# [EXERCISE OBJECTIVE]
Your answer must be every line of the data that contains "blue".

Data records:

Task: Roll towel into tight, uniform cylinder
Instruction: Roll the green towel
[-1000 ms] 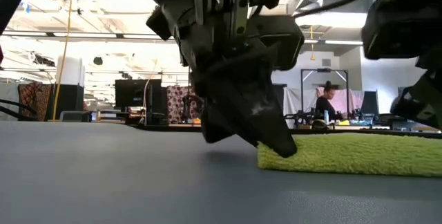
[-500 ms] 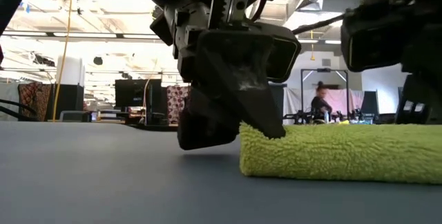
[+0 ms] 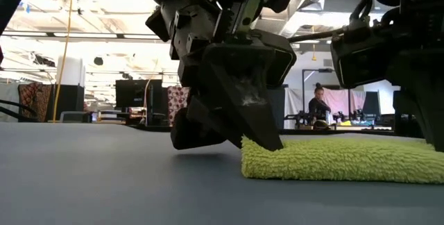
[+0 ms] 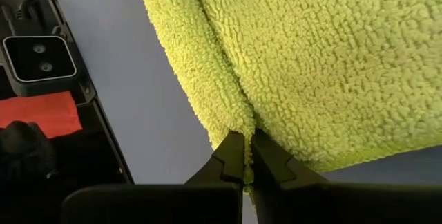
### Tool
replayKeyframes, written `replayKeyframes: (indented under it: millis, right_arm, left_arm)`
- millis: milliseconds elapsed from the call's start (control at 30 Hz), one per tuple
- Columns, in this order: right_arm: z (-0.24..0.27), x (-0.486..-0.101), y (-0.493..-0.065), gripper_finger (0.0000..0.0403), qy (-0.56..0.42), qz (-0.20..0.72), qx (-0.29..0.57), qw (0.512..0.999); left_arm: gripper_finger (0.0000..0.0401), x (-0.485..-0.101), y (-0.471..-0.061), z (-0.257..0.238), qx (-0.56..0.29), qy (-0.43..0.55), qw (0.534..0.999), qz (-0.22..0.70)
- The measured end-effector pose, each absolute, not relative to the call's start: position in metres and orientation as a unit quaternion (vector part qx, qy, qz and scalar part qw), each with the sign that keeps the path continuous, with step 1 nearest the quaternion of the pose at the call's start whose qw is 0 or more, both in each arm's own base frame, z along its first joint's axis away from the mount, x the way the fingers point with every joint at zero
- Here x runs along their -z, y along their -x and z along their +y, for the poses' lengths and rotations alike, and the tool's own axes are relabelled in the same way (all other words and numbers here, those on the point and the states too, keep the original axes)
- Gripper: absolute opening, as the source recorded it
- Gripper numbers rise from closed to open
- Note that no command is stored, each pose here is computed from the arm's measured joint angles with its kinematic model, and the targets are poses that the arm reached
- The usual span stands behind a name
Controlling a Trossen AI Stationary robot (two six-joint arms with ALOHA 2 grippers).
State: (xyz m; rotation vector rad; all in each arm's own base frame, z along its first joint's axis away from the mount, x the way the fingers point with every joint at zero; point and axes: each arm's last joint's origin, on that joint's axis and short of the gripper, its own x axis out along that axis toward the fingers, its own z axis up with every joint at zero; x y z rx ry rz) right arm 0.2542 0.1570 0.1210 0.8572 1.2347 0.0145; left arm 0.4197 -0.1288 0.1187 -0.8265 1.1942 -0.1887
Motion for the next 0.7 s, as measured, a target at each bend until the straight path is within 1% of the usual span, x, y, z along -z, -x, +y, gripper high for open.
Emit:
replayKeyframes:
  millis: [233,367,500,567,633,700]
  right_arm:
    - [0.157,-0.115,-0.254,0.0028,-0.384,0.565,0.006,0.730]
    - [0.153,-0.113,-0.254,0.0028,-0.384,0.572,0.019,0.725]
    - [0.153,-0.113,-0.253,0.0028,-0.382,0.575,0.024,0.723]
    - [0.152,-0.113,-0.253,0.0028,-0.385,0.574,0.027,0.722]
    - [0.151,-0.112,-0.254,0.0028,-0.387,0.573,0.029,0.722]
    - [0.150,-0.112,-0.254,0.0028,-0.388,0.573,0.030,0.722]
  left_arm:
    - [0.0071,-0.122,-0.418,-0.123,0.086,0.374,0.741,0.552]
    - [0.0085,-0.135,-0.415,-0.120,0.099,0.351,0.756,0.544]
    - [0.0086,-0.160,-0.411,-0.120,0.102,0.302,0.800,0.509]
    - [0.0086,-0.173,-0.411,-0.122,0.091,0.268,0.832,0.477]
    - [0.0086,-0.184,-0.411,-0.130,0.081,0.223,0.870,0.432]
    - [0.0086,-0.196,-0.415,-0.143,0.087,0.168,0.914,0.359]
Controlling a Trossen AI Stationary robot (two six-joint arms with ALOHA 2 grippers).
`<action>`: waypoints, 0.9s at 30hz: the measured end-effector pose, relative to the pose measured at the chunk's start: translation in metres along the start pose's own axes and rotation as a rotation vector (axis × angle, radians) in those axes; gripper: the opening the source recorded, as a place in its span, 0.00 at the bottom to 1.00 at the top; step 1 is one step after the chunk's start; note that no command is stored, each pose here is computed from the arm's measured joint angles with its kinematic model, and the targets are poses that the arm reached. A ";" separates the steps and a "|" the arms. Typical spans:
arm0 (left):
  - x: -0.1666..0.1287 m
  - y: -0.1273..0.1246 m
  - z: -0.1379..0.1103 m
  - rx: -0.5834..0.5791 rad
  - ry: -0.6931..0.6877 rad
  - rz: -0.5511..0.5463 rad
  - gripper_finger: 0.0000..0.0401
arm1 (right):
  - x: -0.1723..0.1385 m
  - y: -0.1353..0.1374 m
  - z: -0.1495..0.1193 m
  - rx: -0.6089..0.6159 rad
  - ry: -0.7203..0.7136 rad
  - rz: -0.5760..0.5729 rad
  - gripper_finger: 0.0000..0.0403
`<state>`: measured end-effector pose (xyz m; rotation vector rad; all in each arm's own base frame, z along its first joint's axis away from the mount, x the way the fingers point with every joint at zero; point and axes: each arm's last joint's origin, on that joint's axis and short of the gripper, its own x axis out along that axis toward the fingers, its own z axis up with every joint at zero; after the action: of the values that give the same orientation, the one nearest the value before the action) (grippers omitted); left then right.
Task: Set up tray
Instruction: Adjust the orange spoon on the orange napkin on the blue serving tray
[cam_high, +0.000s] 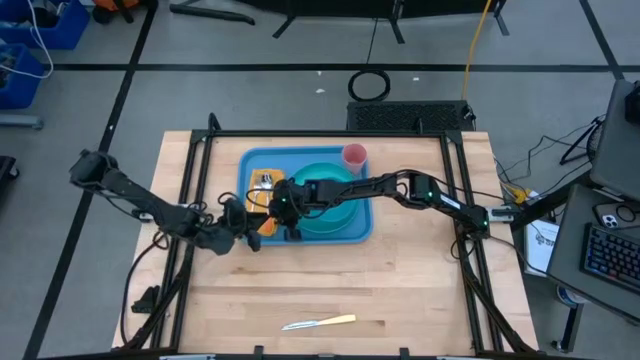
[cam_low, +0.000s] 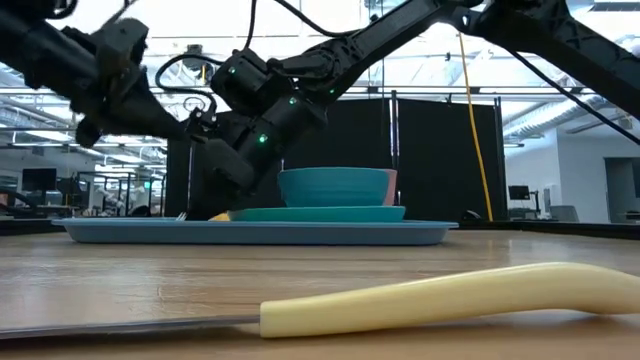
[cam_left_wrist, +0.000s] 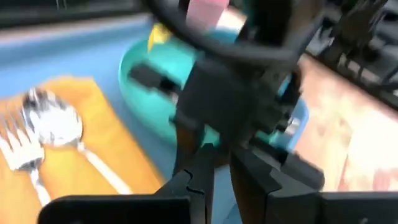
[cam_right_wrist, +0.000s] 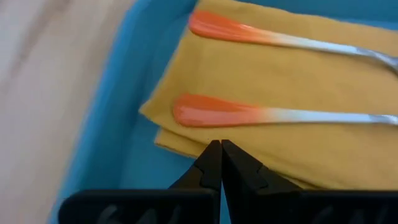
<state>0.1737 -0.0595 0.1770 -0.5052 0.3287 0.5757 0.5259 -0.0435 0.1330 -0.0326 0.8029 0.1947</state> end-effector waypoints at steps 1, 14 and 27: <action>0.002 0.002 0.000 -0.017 0.033 0.000 0.13 | 0.001 0.000 0.000 -0.019 0.000 -0.017 0.00; 0.022 0.031 0.010 -0.262 0.470 0.094 0.13 | 0.007 0.011 -0.003 -0.097 0.029 -0.018 0.00; 0.034 0.046 0.023 -0.294 0.549 0.072 0.13 | 0.031 -0.003 -0.024 -0.031 0.039 0.007 0.00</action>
<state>0.1768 0.0004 0.1650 -0.9405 0.7924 0.5508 0.5301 -0.0437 0.0943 -0.0633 0.8394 0.2132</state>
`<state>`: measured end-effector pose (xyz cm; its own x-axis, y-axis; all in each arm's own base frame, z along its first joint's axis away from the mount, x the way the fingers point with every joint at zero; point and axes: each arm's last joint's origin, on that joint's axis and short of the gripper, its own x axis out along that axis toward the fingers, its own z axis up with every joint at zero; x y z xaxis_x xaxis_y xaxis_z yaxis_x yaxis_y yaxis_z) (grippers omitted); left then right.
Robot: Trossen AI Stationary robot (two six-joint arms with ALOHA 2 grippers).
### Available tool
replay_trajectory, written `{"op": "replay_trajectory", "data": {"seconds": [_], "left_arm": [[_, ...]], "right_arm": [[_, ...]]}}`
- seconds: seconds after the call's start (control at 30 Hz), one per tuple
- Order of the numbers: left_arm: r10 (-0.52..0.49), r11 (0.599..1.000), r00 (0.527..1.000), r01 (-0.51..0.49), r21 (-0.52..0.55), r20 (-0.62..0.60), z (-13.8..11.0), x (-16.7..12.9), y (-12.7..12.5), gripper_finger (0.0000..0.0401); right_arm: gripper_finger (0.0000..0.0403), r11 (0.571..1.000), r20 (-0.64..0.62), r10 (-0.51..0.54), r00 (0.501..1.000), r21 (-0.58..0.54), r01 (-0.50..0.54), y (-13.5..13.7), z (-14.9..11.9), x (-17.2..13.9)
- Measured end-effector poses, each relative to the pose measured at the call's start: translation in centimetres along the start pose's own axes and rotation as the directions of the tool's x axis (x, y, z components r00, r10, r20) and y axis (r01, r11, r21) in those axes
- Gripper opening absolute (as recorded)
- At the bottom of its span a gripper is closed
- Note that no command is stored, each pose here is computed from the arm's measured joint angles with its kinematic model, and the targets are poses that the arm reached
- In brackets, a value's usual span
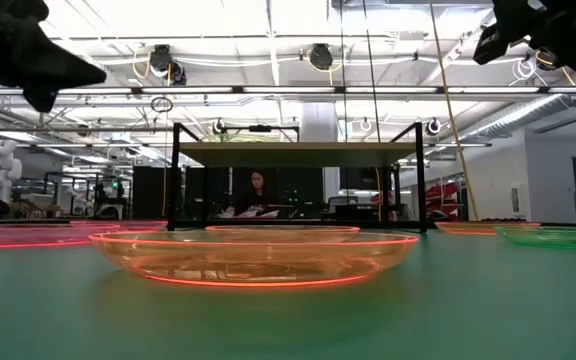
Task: Place and stack plates onto a shelf
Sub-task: Stack the bottom middle orange plate on the green plate on the shelf
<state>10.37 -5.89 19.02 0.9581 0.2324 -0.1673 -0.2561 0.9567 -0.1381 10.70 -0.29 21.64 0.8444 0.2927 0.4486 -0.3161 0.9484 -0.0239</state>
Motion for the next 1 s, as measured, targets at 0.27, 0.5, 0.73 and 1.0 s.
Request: {"op": "replay_trajectory", "data": {"seconds": [0.27, 0.5, 0.73, 1.0], "left_arm": [[-0.129, 0.992, 0.989, 0.129, -0.001, -0.066, -0.4, 0.3, -0.8, 0.0015], [-0.136, 0.989, 0.990, 0.132, -0.068, -0.049, -0.3, 0.6, -1.2, 0.0015], [-0.097, 0.993, 0.993, 0.093, -0.066, -0.060, -0.6, 1.2, -1.3, 0.0015], [-0.028, 0.994, 0.999, 0.025, -0.110, -0.031, -0.4, 1.9, -1.0, 0.0015]], "right_arm": [[0.0114, 1.000, 0.000, 0.000, 1.000, 0.000, 0.000, 0.0, 0.0, 0.0], [0.0114, 1.000, 0.000, 0.000, 1.000, 0.000, 0.000, 0.0, 0.0, 0.0], [0.0114, 1.000, 0.000, 0.000, 1.000, 0.000, 0.000, 0.0, 0.0, 0.0], [0.0114, 1.000, 0.000, 0.000, 1.000, 0.000, 0.000, 0.0, 0.0, 0.0]]}}
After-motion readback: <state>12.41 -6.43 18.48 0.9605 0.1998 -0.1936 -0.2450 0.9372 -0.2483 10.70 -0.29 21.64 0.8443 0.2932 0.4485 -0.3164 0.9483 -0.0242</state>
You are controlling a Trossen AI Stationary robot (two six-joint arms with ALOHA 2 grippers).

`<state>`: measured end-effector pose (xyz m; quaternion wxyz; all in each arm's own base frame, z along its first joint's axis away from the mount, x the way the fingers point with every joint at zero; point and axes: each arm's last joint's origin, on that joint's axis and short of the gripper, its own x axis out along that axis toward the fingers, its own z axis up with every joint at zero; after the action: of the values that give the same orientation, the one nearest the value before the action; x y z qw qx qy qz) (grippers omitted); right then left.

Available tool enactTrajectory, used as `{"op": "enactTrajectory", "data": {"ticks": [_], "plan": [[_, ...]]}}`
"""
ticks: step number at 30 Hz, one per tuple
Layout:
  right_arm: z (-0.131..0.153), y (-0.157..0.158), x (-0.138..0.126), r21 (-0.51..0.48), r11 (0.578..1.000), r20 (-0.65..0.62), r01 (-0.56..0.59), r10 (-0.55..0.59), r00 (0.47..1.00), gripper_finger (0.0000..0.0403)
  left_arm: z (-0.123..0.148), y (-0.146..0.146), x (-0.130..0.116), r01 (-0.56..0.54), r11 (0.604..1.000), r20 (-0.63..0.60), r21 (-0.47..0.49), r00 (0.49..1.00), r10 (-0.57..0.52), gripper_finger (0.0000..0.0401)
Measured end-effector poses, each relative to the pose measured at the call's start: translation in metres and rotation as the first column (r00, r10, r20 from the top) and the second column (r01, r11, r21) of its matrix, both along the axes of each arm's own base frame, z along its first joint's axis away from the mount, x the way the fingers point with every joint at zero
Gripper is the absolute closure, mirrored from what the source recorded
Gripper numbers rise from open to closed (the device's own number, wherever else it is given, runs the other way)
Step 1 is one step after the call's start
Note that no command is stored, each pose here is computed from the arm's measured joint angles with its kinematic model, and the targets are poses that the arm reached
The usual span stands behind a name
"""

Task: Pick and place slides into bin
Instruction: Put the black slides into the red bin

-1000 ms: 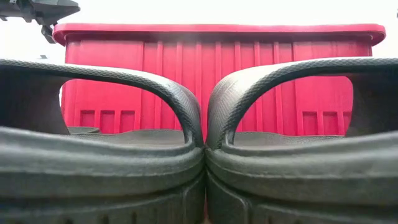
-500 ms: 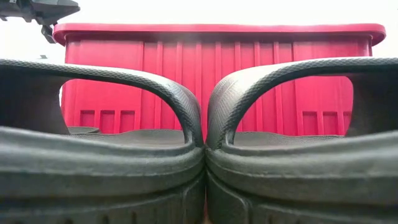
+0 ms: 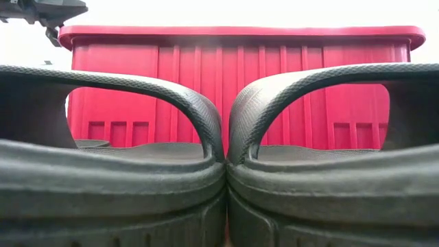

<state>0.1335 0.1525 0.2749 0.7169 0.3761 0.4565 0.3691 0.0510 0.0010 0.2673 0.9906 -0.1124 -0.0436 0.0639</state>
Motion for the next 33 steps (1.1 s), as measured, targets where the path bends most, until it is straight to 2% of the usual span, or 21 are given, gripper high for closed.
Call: {"op": "enactTrajectory", "data": {"ticks": [4, 7, 9, 12, 14, 17, 20, 25, 27, 30, 31, 33], "plan": [[0.019, -0.020, 0.008, -0.121, 0.991, 0.038, 0.056, -0.052, 0.998, 0.0401, 0.000, 0.000, 0.000, 0.000, 1.000, 0.000, 0.000, 1.000, 0.000, 0.0370], [0.044, -0.040, 0.012, -0.240, 0.961, 0.113, 0.138, -0.114, 0.987, 0.0401, 0.000, 0.000, 0.000, 0.000, 1.000, -0.001, 0.001, 1.000, 0.000, 0.0370], [0.062, -0.057, 0.010, -0.359, 0.907, 0.186, 0.219, -0.161, 0.969, 0.0401, 0.000, 0.000, 0.000, 0.000, 1.000, -0.001, 0.001, 1.000, 0.000, 0.0370], [0.087, -0.082, 0.007, -0.546, 0.765, 0.232, 0.343, -0.255, 0.939, 0.0401, 0.000, 0.000, 0.000, -0.001, 1.000, -0.001, 0.002, 1.000, 0.001, 0.0370], [0.110, -0.096, 0.007, -0.581, 0.700, 0.290, 0.414, -0.298, 0.910, 0.0401, 0.000, 0.000, 0.000, -0.001, 1.000, -0.002, 0.002, 1.000, 0.001, 0.0370], [0.139, -0.116, 0.000, -0.628, 0.627, 0.344, 0.462, -0.309, 0.887, 0.0401, 0.000, 0.000, 0.000, -0.001, 1.000, -0.002, 0.005, 1.000, 0.001, 0.0370], [0.164, -0.133, -0.004, -0.679, 0.524, 0.407, 0.514, -0.314, 0.858, 0.0401, 0.000, 0.000, 0.000, -0.004, 1.000, -0.005, 0.025, 1.000, 0.004, 0.0370], [0.193, -0.162, -0.014, -0.726, 0.377, 0.477, 0.575, -0.327, 0.816, 0.0401, 0.000, 0.000, 0.000, -0.010, 0.999, -0.008, 0.046, 1.000, 0.010, 0.0370], [0.200, -0.173, -0.016, -0.753, 0.319, 0.490, 0.575, -0.312, 0.814, 0.0400, 0.000, 0.000, 0.000, -0.010, 0.999, -0.008, 0.049, 1.000, 0.011, 0.0370], [0.207, -0.190, -0.014, -0.785, 0.278, 0.480, 0.554, -0.293, 0.827, 0.0400, 0.000, 0.001, 0.000, -0.024, 0.998, -0.009, 0.050, 1.000, 0.024, 0.0370], [0.208, -0.198, -0.012, -0.788, 0.274, 0.478, 0.552, -0.294, 0.828, 0.0400, 0.000, 0.001, 0.000, -0.027, 0.998, -0.009, 0.049, 1.000, 0.028, 0.0370], [0.209, -0.214, -0.005, -0.782, 0.293, 0.476, 0.550, -0.290, 0.830, 0.0400, 0.000, 0.001, 0.000, -0.027, 0.998, -0.009, 0.049, 1.000, 0.028, 0.0370]]}}
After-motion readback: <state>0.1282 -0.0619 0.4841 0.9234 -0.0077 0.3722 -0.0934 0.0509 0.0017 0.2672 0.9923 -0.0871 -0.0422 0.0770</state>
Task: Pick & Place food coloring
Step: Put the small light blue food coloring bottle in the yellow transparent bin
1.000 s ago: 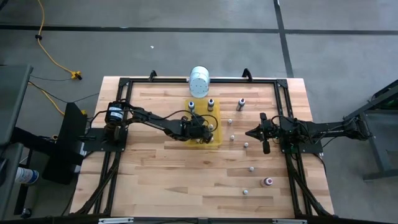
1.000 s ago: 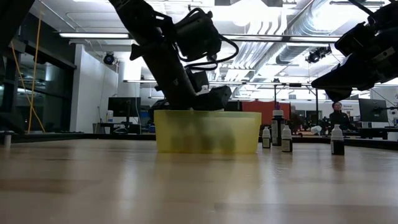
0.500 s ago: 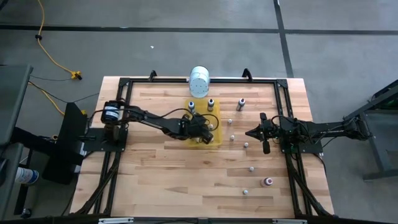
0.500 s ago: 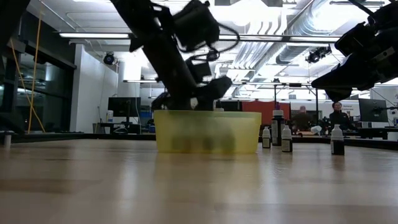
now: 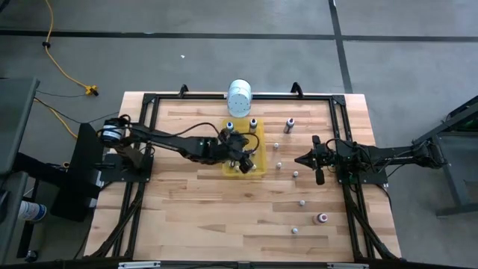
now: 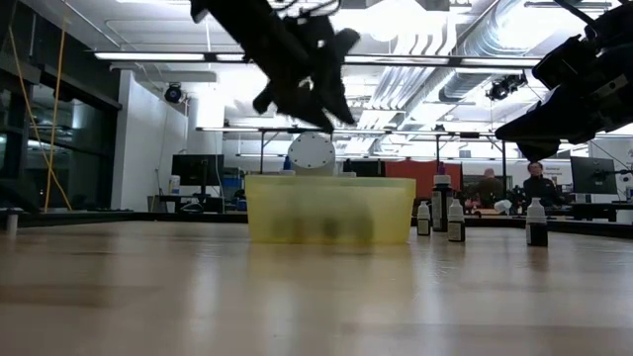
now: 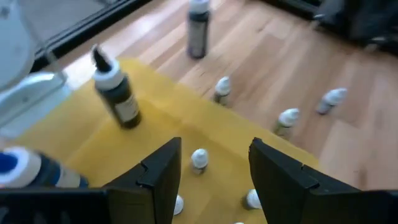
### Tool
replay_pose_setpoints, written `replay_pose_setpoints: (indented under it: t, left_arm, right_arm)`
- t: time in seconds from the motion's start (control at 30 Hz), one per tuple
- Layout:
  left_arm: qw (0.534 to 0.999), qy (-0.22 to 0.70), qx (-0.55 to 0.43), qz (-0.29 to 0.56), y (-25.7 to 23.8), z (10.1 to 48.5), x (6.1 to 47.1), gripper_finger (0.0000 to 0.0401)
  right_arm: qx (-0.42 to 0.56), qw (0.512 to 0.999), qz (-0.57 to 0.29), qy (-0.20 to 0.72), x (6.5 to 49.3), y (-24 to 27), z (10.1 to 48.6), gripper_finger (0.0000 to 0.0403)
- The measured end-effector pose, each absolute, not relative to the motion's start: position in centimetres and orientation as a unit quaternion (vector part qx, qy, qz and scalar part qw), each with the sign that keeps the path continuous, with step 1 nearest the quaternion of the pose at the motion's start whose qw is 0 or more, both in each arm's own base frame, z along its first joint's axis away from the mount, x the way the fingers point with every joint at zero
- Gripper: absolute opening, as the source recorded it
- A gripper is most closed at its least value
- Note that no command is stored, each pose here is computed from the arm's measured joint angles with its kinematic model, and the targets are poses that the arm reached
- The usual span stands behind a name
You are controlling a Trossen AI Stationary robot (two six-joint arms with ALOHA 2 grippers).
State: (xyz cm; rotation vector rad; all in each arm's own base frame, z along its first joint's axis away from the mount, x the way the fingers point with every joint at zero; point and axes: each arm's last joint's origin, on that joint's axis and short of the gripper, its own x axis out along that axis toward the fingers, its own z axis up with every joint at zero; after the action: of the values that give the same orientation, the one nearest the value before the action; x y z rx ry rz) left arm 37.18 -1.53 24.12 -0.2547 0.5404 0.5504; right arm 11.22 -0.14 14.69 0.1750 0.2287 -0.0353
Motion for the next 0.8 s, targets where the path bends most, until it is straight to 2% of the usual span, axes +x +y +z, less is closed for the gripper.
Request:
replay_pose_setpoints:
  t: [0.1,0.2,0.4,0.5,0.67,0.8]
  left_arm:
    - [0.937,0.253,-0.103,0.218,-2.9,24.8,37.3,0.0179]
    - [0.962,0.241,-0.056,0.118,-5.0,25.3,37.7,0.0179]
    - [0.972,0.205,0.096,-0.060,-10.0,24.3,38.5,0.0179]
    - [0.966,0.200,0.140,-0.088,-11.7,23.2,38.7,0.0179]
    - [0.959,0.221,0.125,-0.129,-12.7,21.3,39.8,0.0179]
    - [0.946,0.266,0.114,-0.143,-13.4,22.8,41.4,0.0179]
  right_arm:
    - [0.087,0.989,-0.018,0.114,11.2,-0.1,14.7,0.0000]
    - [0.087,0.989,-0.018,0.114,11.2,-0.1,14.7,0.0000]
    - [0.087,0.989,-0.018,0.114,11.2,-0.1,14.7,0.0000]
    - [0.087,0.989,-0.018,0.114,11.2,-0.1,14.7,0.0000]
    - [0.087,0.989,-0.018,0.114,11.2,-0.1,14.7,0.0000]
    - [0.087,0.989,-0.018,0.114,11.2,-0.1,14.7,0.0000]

# [SOLUTION FOR THIS TASK]
Instruction: Adjust the orange spoon on the orange napkin on the blue serving tray
Step: Put the small light blue food coloring bottle in the yellow transparent bin

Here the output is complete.